Deserializing can be customized via the deserializer constructor parameter. The given callable will be passed a message’s value as a single argument.

A trivial example where messages are rot-13 encoded:

import codecs

from kiel import clients
from tornado import gen


def deserialize(value):
    return codecs.decode(value, "rot_13")

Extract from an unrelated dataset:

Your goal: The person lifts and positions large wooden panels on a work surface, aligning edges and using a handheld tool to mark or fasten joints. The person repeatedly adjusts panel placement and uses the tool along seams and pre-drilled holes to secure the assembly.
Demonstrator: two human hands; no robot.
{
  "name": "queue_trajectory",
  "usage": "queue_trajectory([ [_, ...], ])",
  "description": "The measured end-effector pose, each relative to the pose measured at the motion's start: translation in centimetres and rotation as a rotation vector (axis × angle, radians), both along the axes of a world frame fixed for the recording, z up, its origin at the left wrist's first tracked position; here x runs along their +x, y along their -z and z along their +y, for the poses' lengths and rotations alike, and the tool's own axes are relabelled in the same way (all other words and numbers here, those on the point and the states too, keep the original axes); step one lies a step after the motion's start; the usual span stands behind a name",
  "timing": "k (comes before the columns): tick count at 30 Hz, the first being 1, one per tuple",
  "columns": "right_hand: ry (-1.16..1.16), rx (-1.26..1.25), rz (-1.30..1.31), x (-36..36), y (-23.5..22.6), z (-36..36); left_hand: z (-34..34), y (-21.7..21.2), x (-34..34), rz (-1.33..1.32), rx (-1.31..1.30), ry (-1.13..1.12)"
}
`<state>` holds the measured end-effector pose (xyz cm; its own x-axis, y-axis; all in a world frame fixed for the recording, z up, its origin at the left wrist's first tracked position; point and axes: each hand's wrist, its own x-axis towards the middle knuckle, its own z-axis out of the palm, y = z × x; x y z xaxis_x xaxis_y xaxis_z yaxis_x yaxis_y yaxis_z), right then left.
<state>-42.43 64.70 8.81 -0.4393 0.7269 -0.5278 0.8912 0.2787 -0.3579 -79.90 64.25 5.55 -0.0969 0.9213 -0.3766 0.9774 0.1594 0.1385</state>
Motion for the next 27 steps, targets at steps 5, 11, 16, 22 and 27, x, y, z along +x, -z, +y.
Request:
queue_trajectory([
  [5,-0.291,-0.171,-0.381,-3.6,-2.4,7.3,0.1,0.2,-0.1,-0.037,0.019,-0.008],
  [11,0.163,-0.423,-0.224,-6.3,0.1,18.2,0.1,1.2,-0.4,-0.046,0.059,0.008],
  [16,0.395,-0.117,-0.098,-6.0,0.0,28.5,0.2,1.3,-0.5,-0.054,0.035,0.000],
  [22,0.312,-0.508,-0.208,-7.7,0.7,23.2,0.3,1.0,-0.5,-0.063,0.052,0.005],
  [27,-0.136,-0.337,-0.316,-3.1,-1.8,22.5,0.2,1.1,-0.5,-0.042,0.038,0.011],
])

consumer = clients.GroupedConsumer(
    ["kafka01"], "work-group", ["zk01", "zk02", "zk03"],
    deserializer=deserialize
)

@gen.coroutine
def consume():
    yield consumer.connect()
    while True:
        msgs = yield consumer.consume("example.colors")
        for msg in msgs:
            print(msg["color"])

Limiting Responses

Max and Min Bytes

The size window of responses can be controlled via the min_bytes and max_bytes constructor arguments. These direct the Kafka brokers to not respond until at least min_bytes of data is present and to construct responses no greater max_bytes.

Note

The max_bytes directive isn’t exact as it only limits the data in the partition clauses of responses, there will still be other overhead. The Kafka protocol does not recognize an overal “max bytes” setting but has a per partition maximum, which the consumer calculates as max_bytes / number of partitions.

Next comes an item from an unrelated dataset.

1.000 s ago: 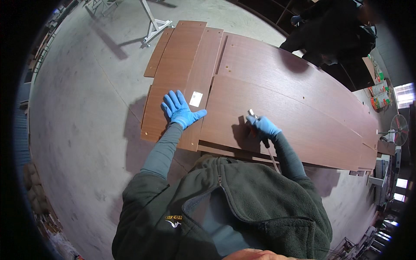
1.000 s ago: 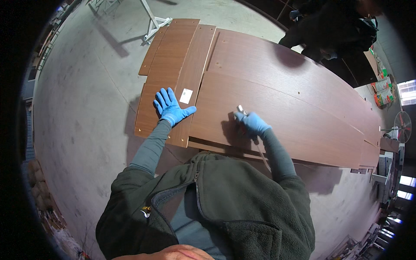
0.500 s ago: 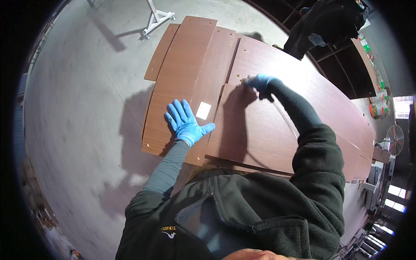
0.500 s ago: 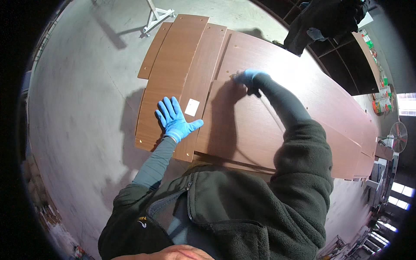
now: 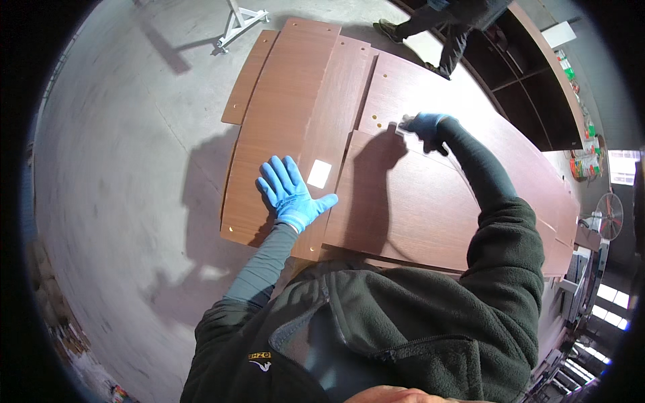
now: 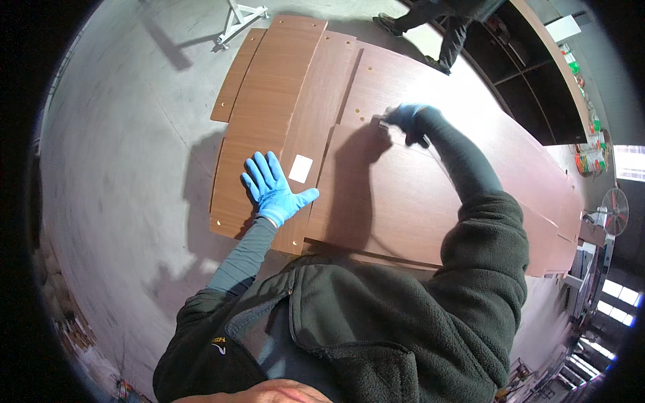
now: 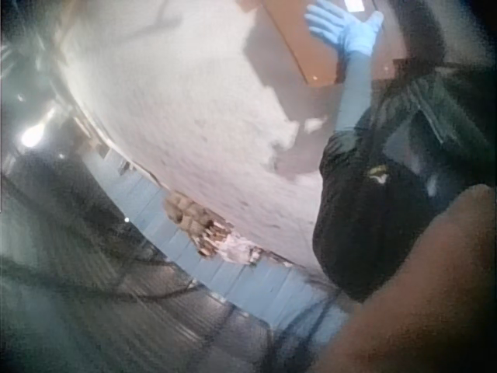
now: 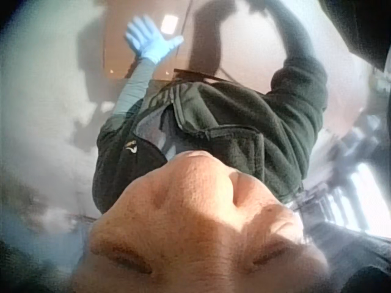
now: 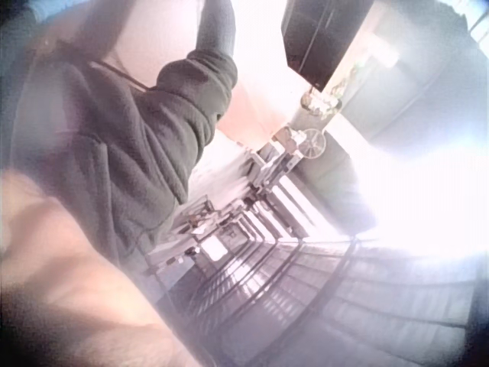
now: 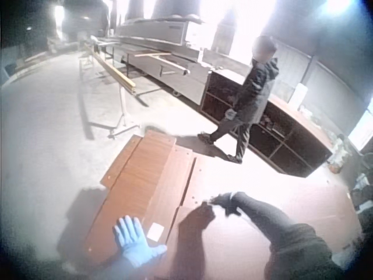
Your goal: The person lifts and positions large wooden panels on a work surface, aligning edges and using a handheld tool to mark or fasten joints. The person repeatedly adjusts panel placement and uses the tool along seams and pre-drilled holes to secure the assembly.
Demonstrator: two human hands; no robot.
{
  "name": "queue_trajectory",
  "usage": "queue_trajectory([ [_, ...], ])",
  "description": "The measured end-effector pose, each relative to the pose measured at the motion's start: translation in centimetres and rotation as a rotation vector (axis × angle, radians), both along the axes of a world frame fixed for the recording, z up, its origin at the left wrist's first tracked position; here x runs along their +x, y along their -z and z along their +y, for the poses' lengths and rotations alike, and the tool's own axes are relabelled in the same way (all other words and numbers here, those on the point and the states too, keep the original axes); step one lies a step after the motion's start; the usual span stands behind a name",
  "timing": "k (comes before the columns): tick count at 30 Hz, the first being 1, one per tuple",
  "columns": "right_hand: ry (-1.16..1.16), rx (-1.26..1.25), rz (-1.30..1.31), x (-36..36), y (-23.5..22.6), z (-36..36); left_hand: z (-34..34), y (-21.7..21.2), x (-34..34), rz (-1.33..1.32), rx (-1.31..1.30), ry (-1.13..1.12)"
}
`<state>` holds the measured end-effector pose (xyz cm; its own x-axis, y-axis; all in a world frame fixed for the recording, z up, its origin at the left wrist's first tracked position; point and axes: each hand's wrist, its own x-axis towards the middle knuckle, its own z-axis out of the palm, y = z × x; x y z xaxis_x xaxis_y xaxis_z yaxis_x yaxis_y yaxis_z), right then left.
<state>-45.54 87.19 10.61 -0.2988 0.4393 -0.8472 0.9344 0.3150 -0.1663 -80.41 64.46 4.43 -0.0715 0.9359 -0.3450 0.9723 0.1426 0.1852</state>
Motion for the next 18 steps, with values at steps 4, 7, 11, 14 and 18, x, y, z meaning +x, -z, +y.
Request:
queue_trajectory([
  [4,0.137,0.236,-0.086,1.5,-2.3,0.4,0.0,0.0,0.0,-0.014,0.008,-0.004],
  [7,-0.398,0.004,0.172,-4.4,-1.1,-6.8,0.0,-0.1,0.1,-0.016,-0.012,-0.009],
  [11,-0.267,-0.481,0.112,-10.4,1.0,-21.1,-0.1,0.0,0.2,-0.031,0.013,-0.008],
  [14,-0.606,-0.230,0.248,-8.7,1.2,-20.7,-0.2,0.1,0.2,-0.030,0.025,-0.006],
  [18,-0.215,0.136,0.150,-4.5,0.6,-8.1,-0.1,0.1,0.1,-0.013,0.025,-0.009],
])
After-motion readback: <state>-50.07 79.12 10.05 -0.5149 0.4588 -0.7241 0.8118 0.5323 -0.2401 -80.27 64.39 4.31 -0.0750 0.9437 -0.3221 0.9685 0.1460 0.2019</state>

This can be helpful for consumers starting from the beginning of a large topic and must throttle the otherwise-massive initial responses.

from kiel import clients
from tornado import gen

consumer = clients.GroupedConsumer(
    ["kafka01"], "work-group", ["zk01", "zk02", "zk03"],
    min_bytes=1024,
    max_bytes=(10 * 1024 * 1024)
)

@gen.coroutine
def start_from_beginning():
    yield consumer.connect()

    msgs = yield consumer.consume("example.topic")
    while msgs:
        # process msgs, etc.
        msgs = yield consumer.consume("example.topic")

Response Wait Time

The max_wait_time constructor argument can be used to tell brokers how long the consumer is willing to wait for data. If the max_wait_time is reached before data is available the broker will respond with a retriable “timeout” error code and the consume() call will return with an empty list.

Compression

Kafka bakes compression into the wire protocol itself so the consumer classes take care of decompression for you.

Warning

Naturally, if you’re using compression schemes with external dependencies (i.e. non-gzip schemes) when producing messages your consumers must also have those dependencies installed!